## Instructions to follow
When a line in the listing below contains the word "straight", return a copy of that line.

## Data supplied
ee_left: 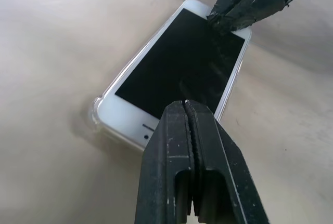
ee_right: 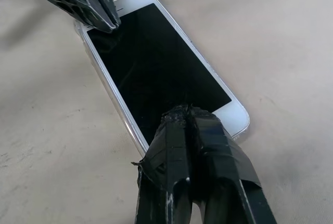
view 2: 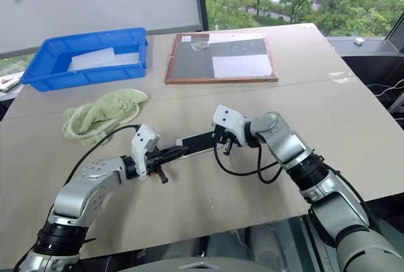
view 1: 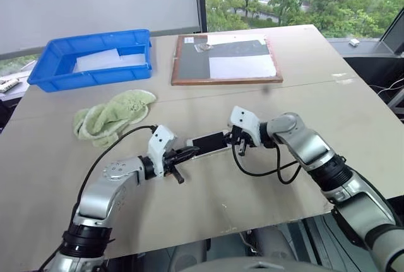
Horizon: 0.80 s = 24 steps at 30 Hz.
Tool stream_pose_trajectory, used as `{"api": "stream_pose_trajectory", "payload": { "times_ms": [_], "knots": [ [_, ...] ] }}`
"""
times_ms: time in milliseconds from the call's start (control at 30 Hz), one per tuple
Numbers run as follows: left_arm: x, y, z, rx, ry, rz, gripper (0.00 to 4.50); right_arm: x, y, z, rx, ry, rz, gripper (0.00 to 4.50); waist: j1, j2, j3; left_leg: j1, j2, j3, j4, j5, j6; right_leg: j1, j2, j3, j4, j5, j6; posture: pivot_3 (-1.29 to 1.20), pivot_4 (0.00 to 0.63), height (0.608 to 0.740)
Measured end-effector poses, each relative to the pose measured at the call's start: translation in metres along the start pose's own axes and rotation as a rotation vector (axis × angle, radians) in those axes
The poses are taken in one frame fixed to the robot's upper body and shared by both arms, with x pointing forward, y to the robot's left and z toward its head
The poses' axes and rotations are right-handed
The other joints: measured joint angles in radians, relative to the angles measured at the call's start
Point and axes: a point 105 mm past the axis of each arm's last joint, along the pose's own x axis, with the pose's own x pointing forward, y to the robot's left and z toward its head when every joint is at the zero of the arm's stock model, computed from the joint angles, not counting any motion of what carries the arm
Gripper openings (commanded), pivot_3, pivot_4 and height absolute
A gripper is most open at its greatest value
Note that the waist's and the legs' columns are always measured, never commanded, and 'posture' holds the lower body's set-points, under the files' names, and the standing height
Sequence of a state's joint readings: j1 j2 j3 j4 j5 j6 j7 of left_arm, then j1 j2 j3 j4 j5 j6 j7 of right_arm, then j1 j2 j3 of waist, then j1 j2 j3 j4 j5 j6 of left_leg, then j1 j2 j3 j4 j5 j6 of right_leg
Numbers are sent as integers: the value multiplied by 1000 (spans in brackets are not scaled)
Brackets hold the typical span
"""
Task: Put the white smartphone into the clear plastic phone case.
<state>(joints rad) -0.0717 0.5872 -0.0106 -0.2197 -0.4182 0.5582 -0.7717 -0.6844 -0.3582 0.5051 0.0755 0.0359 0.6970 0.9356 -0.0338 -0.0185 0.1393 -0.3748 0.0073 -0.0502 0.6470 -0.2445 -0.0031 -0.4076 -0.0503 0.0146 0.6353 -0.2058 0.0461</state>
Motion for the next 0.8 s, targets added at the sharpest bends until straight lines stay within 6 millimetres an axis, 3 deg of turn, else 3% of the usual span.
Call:
{"api": "stream_pose_trajectory", "payload": {
  "times_ms": [100, 267, 433, 800],
  "knots": [
    [0, 0, -4, -11, 8, 9, 41, 5, 0, -5, 30, 15, 15, 0, 0, 1, -6, 13, 0, 0, -3, 0, 0, 10, -1, 0, -2, -1, 1, 0, 150, 740],
    [0, 0, -6, -18, 10, 17, 41, 14, 1, -10, 70, 28, 27, 0, -3, 1, -21, 17, 1, -2, -6, -1, -1, 13, -1, 0, -4, -2, 1, 0, 150, 740],
    [2, -3, -4, -36, -14, 6, 41, 24, 2, -19, 99, 52, 39, 0, -9, 6, -31, 32, 1, -5, -12, -5, -7, 27, -3, 1, -9, -4, 2, 0, 150, 740],
    [0, -2, -1, -43, -37, 9, 41, 40, 5, -21, 74, -11, 15, 0, -36, 19, -49, 37, 1, -18, -12, -9, -14, 28, -6, -2, -9, -11, 3, 0, 150, 740]
  ]
}}
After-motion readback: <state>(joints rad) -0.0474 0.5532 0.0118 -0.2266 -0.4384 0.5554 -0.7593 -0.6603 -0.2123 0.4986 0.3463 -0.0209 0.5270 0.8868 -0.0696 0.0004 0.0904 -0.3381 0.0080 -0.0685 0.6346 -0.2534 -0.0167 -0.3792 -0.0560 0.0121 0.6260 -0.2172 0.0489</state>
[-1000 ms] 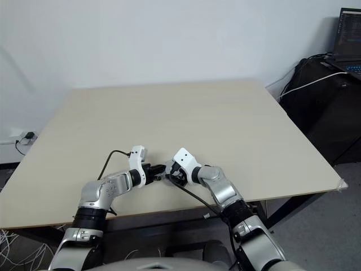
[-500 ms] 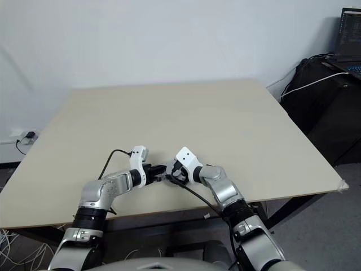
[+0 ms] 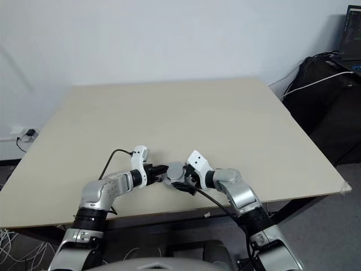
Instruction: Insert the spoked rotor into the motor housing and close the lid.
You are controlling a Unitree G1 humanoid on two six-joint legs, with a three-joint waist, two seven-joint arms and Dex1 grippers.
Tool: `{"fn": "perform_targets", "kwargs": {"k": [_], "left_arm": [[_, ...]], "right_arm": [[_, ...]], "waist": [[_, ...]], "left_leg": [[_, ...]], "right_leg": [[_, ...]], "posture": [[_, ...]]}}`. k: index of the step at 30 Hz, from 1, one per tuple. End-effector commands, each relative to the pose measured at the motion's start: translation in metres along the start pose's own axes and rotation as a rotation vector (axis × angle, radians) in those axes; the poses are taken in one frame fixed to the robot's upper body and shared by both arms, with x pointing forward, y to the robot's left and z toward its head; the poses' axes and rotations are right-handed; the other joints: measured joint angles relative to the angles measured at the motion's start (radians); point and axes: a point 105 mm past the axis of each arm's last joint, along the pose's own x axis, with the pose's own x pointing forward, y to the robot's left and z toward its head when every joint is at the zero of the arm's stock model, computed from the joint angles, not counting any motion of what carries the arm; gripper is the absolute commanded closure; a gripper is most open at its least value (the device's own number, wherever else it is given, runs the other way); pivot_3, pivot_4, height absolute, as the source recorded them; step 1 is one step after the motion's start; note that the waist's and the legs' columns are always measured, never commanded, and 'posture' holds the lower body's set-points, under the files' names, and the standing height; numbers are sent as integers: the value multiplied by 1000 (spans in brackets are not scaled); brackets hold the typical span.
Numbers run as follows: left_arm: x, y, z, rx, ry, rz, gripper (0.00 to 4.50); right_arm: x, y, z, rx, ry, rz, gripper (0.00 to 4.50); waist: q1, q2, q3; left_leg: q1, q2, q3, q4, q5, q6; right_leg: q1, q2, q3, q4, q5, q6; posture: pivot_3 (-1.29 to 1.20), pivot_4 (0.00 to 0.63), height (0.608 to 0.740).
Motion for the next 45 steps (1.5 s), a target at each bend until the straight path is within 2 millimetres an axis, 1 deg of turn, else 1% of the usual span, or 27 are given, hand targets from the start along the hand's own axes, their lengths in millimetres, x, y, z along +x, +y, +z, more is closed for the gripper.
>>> {"fn": "perform_targets", "kwargs": {"k": [1,4,6,7,10,11,13,17,20,24,29,37,45], "left_arm": [[6,-2,-20,-19,86,-8,4500],[7,-4,-20,-16,89,-12,4500],[7,-4,-20,-14,90,-14,4500],[7,-4,-20,-13,90,-15,4500],[7,-4,-20,-9,90,-16,4500],[7,-4,-20,-8,91,-16,4500],[7,-4,-20,-6,90,-16,4500],[6,-3,-20,-4,91,-15,4500],[6,-3,-21,-2,92,-15,4500],[6,-4,-21,-1,91,-18,4500],[6,-4,-21,0,90,-18,4500],[5,-3,-22,-1,88,-11,4500],[5,-4,-21,-1,85,-17,4500]], "right_arm": [[-10,-21,19,-9,-76,-137,14],[-16,-41,9,69,-46,-286,14],[-19,-45,2,118,-22,-332,14],[-21,-44,-1,148,-14,-343,14],[-24,-35,-4,248,5,-341,14],[-25,-28,-2,305,6,-322,14],[-27,-17,2,383,4,-286,14],[-30,1,21,604,-61,-161,14],[-31,6,23,707,-45,-135,14],[-29,7,22,795,-24,-158,14],[-27,2,17,836,5,-209,14],[-26,3,8,984,37,-185,14],[-19,6,4,1052,60,-154,14]], "waist": [[2,0,0],[2,-1,0],[4,-1,0],[5,-1,0],[9,0,0],[10,1,0],[12,0,0],[13,0,0],[14,0,0],[14,1,0],[13,2,-1],[11,3,-1],[9,4,-2]], "left_leg": [[0,0,0,0,0,0],[-1,-1,0,1,0,0],[-2,-1,0,1,0,0],[-2,-1,0,1,0,0],[-3,-1,-1,0,0,0],[-3,-1,-1,0,0,0],[-4,-1,-2,1,0,0],[-6,-1,-2,1,0,0],[-6,-1,-2,1,0,0],[-6,-1,-2,1,0,1],[-6,-1,-2,1,0,0],[-6,-1,-2,1,0,1],[-6,-1,-2,1,0,1]], "right_leg": [[0,0,0,0,0,0],[0,-1,0,-1,0,-1],[-1,-1,0,-1,-1,-1],[-1,-1,0,-1,-1,-1],[-1,-1,0,0,0,-1],[-2,-1,0,0,0,-1],[-3,0,0,0,0,-1],[-4,0,0,0,0,-1],[-4,0,-1,0,0,0],[-4,-1,-1,0,0,0],[-4,-1,-1,0,0,0],[-5,-1,-1,0,1,-1],[-4,-1,-1,0,1,-2]], "posture": [[0,0,740],[0,0,740],[0,0,740],[0,0,740],[0,0,740],[0,0,740],[0,0,740],[0,0,740],[0,0,740],[0,0,740],[0,0,740],[0,0,740],[0,0,740]]}}
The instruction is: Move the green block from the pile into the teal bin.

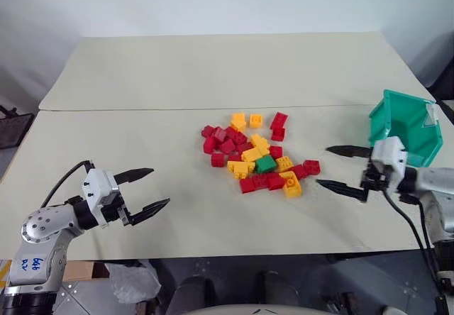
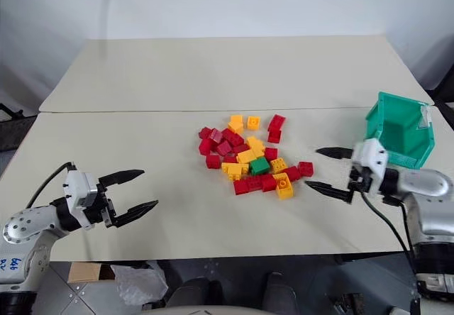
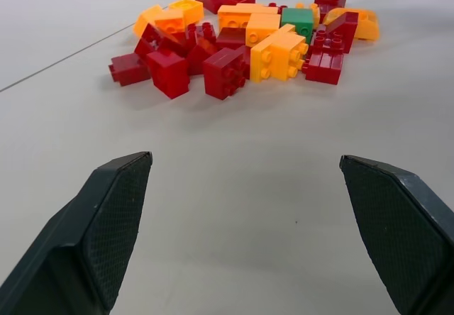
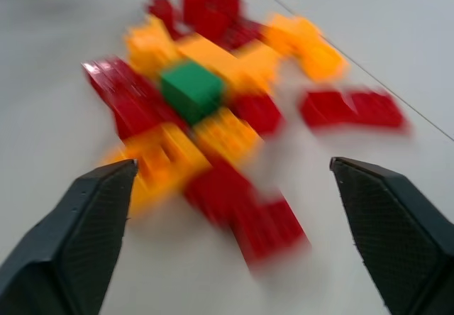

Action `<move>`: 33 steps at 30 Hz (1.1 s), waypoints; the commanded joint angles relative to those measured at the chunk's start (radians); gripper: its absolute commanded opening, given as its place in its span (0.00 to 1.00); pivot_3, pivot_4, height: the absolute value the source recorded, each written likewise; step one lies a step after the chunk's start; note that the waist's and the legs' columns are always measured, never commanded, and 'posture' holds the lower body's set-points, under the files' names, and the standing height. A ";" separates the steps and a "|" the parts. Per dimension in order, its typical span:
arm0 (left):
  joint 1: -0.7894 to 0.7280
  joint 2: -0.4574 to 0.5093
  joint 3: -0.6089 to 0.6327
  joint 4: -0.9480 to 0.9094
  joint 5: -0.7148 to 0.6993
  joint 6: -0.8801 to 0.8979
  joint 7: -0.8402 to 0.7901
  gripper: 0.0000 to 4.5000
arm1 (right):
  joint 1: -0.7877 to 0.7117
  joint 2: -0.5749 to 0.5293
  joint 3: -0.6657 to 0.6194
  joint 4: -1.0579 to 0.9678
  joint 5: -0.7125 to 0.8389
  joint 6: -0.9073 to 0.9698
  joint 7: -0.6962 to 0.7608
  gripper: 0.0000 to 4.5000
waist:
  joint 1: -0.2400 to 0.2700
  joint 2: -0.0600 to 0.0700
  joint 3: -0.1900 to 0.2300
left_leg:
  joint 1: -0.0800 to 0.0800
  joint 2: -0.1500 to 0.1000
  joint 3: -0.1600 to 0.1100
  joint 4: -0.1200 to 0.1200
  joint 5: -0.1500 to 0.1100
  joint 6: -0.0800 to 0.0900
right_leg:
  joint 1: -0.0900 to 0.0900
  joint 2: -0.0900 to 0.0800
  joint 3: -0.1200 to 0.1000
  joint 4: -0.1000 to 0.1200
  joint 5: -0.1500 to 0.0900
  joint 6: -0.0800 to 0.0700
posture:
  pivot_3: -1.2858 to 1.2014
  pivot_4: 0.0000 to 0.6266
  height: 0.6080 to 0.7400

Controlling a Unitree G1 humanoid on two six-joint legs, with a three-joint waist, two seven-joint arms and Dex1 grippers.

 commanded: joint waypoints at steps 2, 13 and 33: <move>0.006 0.006 0.030 -0.039 -0.019 -0.001 0.012 1.00 | -0.044 0.002 0.076 -0.176 0.014 0.337 -0.151 0.99 | 0.002 0.000 0.000 | -0.001 0.000 -0.001 0.000 0.000 0.000 | 0.000 -0.001 -0.001 0.000 0.000 0.000 | 0.52 0.24 1.00; 0.047 -0.017 0.023 -0.085 -0.017 0.005 0.042 1.00 | -0.027 0.126 0.126 -0.425 0.029 0.710 -0.479 0.99 | -0.003 0.000 0.000 | -0.001 0.000 -0.002 0.000 -0.001 -0.001 | 0.000 0.000 -0.001 0.000 0.000 0.000 | 0.52 0.24 1.00; 0.045 -0.024 0.016 -0.107 -0.018 0.024 0.046 1.00 | -0.024 0.413 0.275 -0.473 -0.186 0.765 -0.907 0.90 | -0.008 -0.003 -0.002 | 0.000 0.000 0.000 0.000 -0.001 -0.001 | -0.001 0.001 0.000 0.002 0.000 0.000 | 0.52 0.24 1.00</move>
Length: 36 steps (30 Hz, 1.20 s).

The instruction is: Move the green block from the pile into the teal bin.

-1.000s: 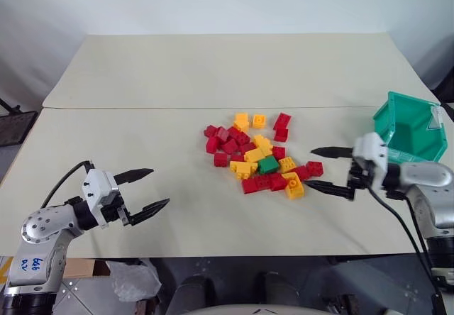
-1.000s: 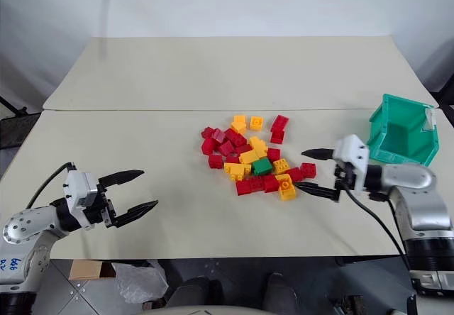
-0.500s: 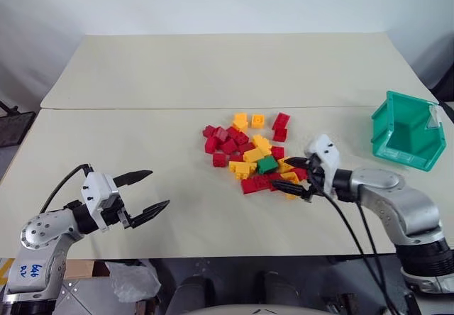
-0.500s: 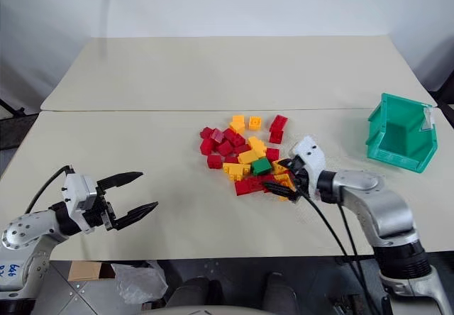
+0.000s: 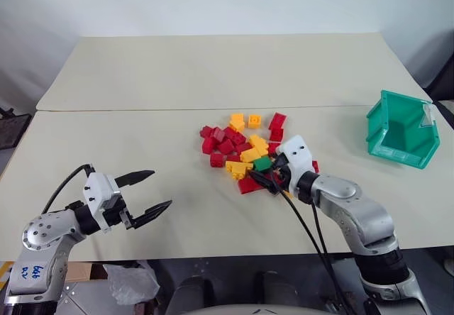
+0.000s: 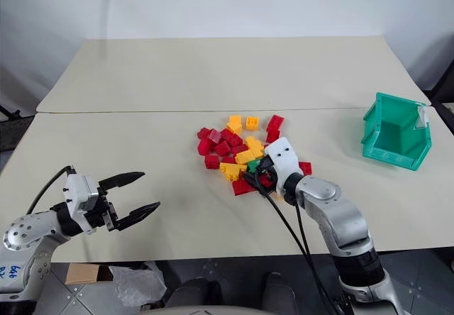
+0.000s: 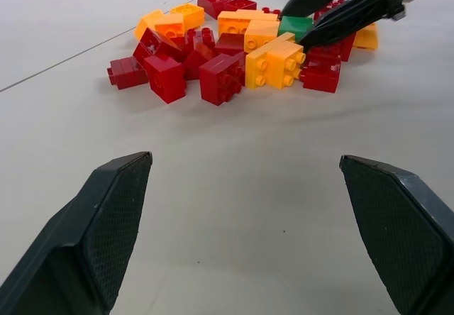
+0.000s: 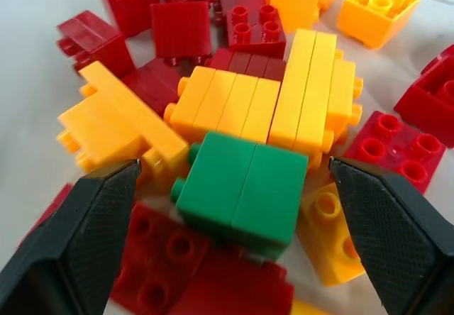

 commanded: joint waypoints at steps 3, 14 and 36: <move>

## Problem solution
Motion for the next 0.8 s, targets added at the sharpest bends until straight lines stay within 6 millimetres an axis, 3 deg of turn, else 3% of the usual span.
Motion for the next 45 steps (1.5 s), a target at each bend until the straight path is within 2 millimetres an axis, 1 deg of turn, else 1% of the usual span, or 27 are given, hand targets from the start along the hand's own axes, their lengths in millimetres, x, y, z along +x, +y, +z, more is closed for the gripper.

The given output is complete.